Not only are many flowers still in lazy bloom, but my lazy girl garden is still laughing at me in hysteria! All summer long, I strolled the gardens with nary a weed pluck here and a little scatter mulch there. I ambled around picking a few of this and that for whatever I desired to cook, and hosted a few “garden walks” toting wine and garden appetizers. The summer was languid and luxurious, but as soon as September rolled around it was as if Medusa were out to get me. The joke’s on me! My days touring guests through the bountiful Victory Garden or imagining I was the host of some fabulous “Farm to Table” venue came to an abrupt stop as piles of tomatillos dropped to the ground begging to be gathered, pole beans began popping out of their shells as they dried and I couldn’t find enough people excited about ground cherries, beets, or cayenne peppers to relieve the pressure. The crazy bounty really began to mess with my OCD!

Cold weather looming demands the harvest brought in and the junk cleaned up. But, there just wasn’t enough time each weekend, and the “To Do” list kept getting longer. Furiously, I picked and put – into jars, pots, freezer bags, and neighbor’s porches! I even brought veg to the classroom to send home with students. They easily removed from my life over two hundred pounds of tomatoes, at least a bushel of ground cherries, not enough tomatillos and hot peppers to spice the lives of twenty-nine families! Thanks be!

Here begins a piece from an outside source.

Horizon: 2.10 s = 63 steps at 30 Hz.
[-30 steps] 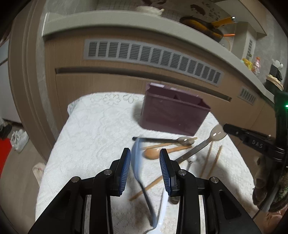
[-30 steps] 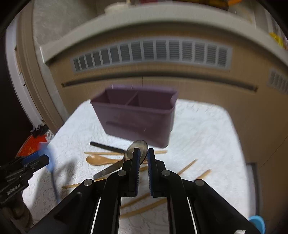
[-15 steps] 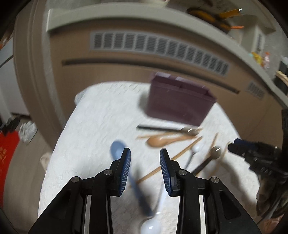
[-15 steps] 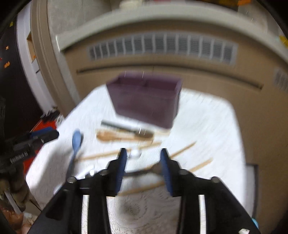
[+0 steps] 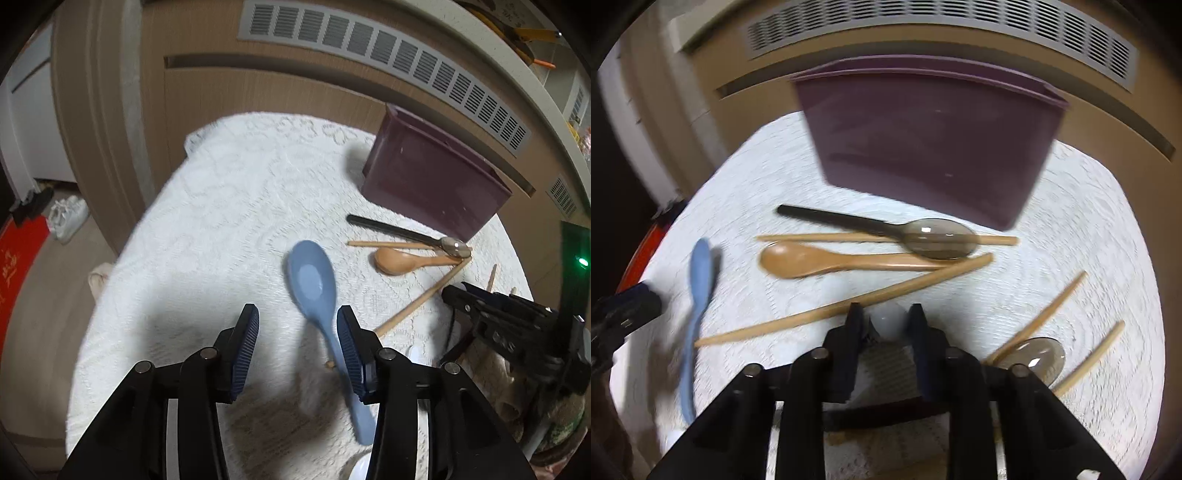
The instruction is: Organize utensils
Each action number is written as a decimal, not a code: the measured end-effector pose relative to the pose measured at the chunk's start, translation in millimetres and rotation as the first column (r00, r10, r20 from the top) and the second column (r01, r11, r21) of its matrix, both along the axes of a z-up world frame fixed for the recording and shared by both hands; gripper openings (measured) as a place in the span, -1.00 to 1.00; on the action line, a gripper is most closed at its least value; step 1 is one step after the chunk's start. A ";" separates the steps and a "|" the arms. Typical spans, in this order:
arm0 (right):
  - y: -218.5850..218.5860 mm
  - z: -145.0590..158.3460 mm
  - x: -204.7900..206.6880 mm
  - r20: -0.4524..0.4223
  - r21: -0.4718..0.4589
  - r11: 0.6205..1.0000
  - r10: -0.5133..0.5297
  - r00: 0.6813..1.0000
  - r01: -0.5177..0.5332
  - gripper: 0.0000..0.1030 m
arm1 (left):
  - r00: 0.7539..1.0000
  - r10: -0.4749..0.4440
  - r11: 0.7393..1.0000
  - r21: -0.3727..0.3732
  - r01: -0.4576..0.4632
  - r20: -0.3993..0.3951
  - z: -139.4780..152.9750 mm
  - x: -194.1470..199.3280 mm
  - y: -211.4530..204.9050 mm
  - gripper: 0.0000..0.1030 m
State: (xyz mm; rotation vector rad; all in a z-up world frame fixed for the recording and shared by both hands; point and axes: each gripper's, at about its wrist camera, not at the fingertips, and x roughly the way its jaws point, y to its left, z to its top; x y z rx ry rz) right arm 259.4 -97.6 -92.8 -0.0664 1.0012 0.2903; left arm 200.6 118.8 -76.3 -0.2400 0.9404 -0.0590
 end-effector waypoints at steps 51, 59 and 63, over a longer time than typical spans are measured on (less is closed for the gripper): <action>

The garden foliage removal has been the most beastly. You’d think yanking out old plants would be easy, but for some reason they grab and hold the earth not wanting to give up their reproductive tasks – go figure! To clean up ten tomatillo plants easily takes three hours and a strong back ache to follow.  Load after load of garden debris added to the compost pile with no machinery to turn it really makes you wonder what in the heck you’re doing. This is clearly how NOT to build a compost pile! To think part of my Peace Corps expertise was compost building! The country will always win! Mother Nature leaves you city folks alone much of the time, but out here, she holds a powerful wrath!

Obviously, I am smuggly blogging today feeling quite certain that my duties to the garden Medusa have been satisfied. Back to lazy girl gardening!